Em meio à greve crise hídrica e da temporada extraordinariamente alta de incêndios que afetam a Amazônia brasileira neste ano, o presidente Lula foi a Manaus para anunciar uma série de medidas que supostamente se dirigem a colocar o seu governo em movimento na luta contra a crise climática.  Durante essa visita, o presidente Lula anunciou, entre outras coisas, a criação de uma tal “Autoridade Climática que terá como função suposta atuar no enfrentamento dos eventos naturais extremos, os climáticos principalmente.

Pois bem, essa e outras medidas anunciadas em Manaus não passam de mais um exercício retórico do presidente Lula.  O fato é que seu governo vem atuando no sentido oposto do controle da crise climático, começando pelos mais de R$ 400 bilhões que serão destinados para financiar a atuação do latifúndio agro-exportador na safra 2024/2025, mas indo além na implementação de diversas metas incluídas no “novo” PAC que incluem a pavimentação da BR-319, a construção ou ampliação de hidrovias, portos e ferrovias. 

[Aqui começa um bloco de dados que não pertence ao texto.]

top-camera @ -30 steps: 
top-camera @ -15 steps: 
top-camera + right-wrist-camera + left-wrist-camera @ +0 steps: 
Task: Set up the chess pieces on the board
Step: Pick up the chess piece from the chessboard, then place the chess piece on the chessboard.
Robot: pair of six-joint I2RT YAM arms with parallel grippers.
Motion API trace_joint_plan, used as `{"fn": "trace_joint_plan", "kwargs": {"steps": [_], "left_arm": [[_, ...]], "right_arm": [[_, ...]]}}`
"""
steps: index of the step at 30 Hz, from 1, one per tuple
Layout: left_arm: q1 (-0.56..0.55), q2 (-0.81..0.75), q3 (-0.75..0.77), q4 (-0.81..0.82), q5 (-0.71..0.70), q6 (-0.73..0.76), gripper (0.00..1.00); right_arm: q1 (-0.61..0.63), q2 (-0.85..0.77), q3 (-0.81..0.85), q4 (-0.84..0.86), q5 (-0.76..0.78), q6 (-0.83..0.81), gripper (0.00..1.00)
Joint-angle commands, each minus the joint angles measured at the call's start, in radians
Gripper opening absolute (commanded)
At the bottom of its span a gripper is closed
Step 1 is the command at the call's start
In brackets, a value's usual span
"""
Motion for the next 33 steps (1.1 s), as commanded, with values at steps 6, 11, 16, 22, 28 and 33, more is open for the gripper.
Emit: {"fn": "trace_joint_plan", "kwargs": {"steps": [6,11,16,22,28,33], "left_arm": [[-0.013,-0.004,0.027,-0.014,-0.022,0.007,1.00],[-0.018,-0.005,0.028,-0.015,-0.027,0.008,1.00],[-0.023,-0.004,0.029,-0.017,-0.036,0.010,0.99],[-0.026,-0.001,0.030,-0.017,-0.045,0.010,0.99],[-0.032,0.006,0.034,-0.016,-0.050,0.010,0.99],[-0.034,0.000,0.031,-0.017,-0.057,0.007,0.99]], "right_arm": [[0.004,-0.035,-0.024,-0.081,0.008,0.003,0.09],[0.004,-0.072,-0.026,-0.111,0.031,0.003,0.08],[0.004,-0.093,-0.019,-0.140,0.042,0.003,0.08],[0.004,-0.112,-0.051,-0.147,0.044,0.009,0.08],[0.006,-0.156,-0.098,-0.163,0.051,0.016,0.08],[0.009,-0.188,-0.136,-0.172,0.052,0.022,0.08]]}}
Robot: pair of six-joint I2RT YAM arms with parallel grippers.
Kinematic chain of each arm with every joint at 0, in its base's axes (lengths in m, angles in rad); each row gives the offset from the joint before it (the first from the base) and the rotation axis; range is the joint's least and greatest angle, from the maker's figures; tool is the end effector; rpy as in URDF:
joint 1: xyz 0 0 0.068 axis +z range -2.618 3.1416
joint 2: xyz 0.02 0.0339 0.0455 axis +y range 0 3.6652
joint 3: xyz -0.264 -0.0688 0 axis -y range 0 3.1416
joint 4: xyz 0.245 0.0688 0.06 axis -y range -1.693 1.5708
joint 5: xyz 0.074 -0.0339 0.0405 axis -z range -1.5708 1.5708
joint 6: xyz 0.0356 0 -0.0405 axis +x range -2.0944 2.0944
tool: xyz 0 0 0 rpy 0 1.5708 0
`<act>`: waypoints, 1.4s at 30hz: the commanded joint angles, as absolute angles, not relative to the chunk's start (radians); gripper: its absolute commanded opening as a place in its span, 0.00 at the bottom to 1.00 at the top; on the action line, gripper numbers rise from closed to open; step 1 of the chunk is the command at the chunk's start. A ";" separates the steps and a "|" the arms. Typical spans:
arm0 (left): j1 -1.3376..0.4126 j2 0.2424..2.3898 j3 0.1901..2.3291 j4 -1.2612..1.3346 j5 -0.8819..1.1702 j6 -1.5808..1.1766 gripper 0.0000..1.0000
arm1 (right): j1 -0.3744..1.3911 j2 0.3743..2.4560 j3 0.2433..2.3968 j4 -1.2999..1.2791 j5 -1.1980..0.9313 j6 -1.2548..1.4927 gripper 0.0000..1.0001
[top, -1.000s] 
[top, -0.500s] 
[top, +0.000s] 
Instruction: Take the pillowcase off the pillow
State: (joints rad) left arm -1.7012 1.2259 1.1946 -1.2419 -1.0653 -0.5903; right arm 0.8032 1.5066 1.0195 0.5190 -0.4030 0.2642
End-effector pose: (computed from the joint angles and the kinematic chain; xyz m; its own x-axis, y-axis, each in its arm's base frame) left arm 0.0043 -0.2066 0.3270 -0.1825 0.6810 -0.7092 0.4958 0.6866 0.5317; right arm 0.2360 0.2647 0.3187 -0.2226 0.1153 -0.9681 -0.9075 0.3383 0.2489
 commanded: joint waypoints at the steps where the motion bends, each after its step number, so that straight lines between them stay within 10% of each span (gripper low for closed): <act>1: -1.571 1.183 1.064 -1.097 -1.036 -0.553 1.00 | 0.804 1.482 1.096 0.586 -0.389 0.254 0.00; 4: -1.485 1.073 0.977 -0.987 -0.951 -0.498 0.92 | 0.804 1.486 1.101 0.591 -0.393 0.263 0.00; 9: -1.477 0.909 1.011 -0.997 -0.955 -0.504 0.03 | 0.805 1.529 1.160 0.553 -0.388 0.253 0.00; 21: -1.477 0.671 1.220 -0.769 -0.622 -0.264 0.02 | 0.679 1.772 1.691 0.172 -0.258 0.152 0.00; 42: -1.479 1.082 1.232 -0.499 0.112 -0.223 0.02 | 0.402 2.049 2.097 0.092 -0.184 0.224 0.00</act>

O financiamento estatal vai assim alimentar a máquina de destruição da floresta amazônica e contribuir para a perda de áreas importantes não apenas da Amazônia brasileira, mas também de outros biomas importantes como o Cerrado e o Pampa.  Já para as agências ambientais e seus servidores, a grana vai continuar curta, muito curta.

Assim, o fato é que os pronunciamentos feitos por Lula em Manaus são daquele tipo de que só acredita quem quer, por ingenuidade ou por cinismo. 

O problema que fica para todos que não estão usufruindo dos ganhos resultantes com a incineração das florestas e com o envenenamento dos recursos aquáticos pelos agrotóxicos despejados a gosto na monocultura da soja é o que fazer de prático para reverter essa aposta no aprofundamento da crise climática, e não em sua mitigação.

Eu começaria por deixar de acreditar nos castelos de areia que nos são presenteados pelo presidente Lula como se fossem qualquer tipo de solução real, mas que só servem para cegar quando secam.  O problema é que tudo indica é que as coisas ainda vão piorar muito antes de começarem a melhorar.